重量法测定微球表面聚2-丙烯酰氨基-2-甲基-1-丙磺酸的接枝量为416mg/g，测定其离子交换容量为1.9mmol/g，溶菌酶吸附载量为174mg/mL介质。接枝量、离子交换容量和溶菌酶吸附载量的测定方法同实施例1。

实施例3：高载量大孔径PSt-EDMA阳离子交换层析介质

高载量大孔径PSt-EDMA阳离子交换层析介质的制备方法，包括如下步骤：

(1)大孔PSt-EDMA微球(平均孔径2100nm)在甲基丙烯酸溶液中预处理

准确称取PSt-EDMA微球1.0g放入50mL的三口反应瓶中，然后加入甲基丙烯酸的二氧六环溶液10mL，100rpm机械搅拌下溶胀0.5h，溶胀处理期间充入高纯氮气进行保护。

(2)大孔PSt-EDMA微球表面接枝聚合甲基丙烯酸

称取0.016g CuCl(1/60微球质量)和0.048g N,N,N,’N,”N,”’-五甲基二亚乙基三胺(PMDETA)(3倍CuCl质量)加入到步骤(1)溶胀处理后的微球中，保持温度40℃，在此温度下保持反应10h，反应结束后趁热，用G3砂芯漏斗进行减压抽滤，同时用500mL去离子水进行洗涤至微球无色。图5为本实施例所制备阳离子交换介质的前沿分析色谱图。
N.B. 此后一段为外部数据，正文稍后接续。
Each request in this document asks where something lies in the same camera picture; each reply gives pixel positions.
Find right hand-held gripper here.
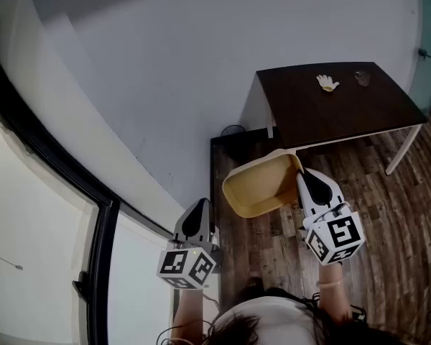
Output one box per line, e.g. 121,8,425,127
295,168,366,267

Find dark wooden table white legs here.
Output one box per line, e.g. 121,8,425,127
238,61,429,175

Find white work glove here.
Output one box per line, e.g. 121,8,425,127
316,74,340,93

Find black cable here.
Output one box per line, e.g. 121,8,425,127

接枝后微球表面及孔道表面具有聚甲基丙烯酸长链分子，由于该聚合物侧链带有大量的-COOH基团，因此可以直接用作弱阳离子交换层析介质。重量法测定微球表面聚甲基丙烯酸的接枝量为367mg/g，测定其离子交换容量为4.0mmol/g，溶菌酶吸附载量为228mg/mL介质。接枝量、离子交换容量和溶菌酶吸附载量的测定方法同实施例1。
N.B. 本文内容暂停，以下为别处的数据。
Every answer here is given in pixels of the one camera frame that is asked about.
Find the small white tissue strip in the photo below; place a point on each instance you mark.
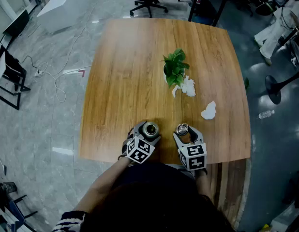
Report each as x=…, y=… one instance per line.
x=174, y=91

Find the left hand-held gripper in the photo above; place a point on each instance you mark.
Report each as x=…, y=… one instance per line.
x=139, y=150

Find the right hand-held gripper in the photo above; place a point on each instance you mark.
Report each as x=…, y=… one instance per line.
x=194, y=157

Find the person's left hand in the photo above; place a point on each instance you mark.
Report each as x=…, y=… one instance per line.
x=125, y=149

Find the clear plastic bottle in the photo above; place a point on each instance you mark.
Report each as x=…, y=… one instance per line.
x=266, y=114

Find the white power strip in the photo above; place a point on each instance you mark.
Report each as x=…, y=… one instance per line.
x=38, y=73

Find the striped black and white sleeve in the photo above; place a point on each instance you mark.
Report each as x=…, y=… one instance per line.
x=67, y=222

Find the white table with black frame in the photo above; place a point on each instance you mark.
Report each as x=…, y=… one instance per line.
x=9, y=66

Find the person's black top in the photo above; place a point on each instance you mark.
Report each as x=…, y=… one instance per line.
x=159, y=174

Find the small metal bottle cap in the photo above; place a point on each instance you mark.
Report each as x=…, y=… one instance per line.
x=182, y=128

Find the green plant in white pot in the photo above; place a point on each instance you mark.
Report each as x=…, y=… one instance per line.
x=175, y=66

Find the white cabinet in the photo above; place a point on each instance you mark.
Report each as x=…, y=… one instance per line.
x=64, y=6

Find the metal cylindrical bottle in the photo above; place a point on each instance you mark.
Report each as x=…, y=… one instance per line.
x=150, y=128

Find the dark phone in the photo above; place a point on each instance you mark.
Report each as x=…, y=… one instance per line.
x=4, y=169

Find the person's left forearm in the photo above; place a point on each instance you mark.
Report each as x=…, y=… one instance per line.
x=103, y=185

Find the black desk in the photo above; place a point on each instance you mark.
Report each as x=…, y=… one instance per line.
x=205, y=4

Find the large crumpled white tissue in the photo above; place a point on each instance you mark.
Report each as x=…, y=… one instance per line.
x=189, y=87

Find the black fan stand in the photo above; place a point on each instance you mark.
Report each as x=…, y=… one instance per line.
x=273, y=89

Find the person's right forearm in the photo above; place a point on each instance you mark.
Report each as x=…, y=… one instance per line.
x=204, y=185
实施例4：高载量大孔径PSt-DVB阳离子交换层析介质

高载量大孔径PSt-DVB阳离子交换层析介质的制备方法，包括如下步骤：

(1)大孔PSt-DVB微球(平均孔径3010nm)在甲基丙烯酸溶液中预处理

准确称取PSt-DVB微球1.0g放入50mL的三口反应瓶中，然后加入甲基丙烯酸的甲醇溶液10mL，100rpm机械搅拌下溶胀1.0h，溶胀处理期间充入高纯氮气进行保护。

(2)大孔PSt-DVB微球表面接枝聚合甲基丙烯酸

称取0.019g CuCl(1/50微球质量)和0.058g 1,1,4,7,10,10’-六甲基三亚乙基四胺(HMETETA)(3倍CuCl质量)加入到步骤(1)溶胀处理后的微球中，保持温度50℃，在此温度下保持反应15h，反应结束后趁热，用G3砂芯漏斗进行减压抽滤，同时用500mL去离子水进行洗涤至微球无色。接枝后微球表面及孔道表面具有聚甲基丙烯酸长链分子，由于该聚合物侧链带有大量的-COOH基团，因此可以直接用作弱阳离子交换层析介质。图6为本实施例所制备阳离子交换介质的前沿分析色谱图。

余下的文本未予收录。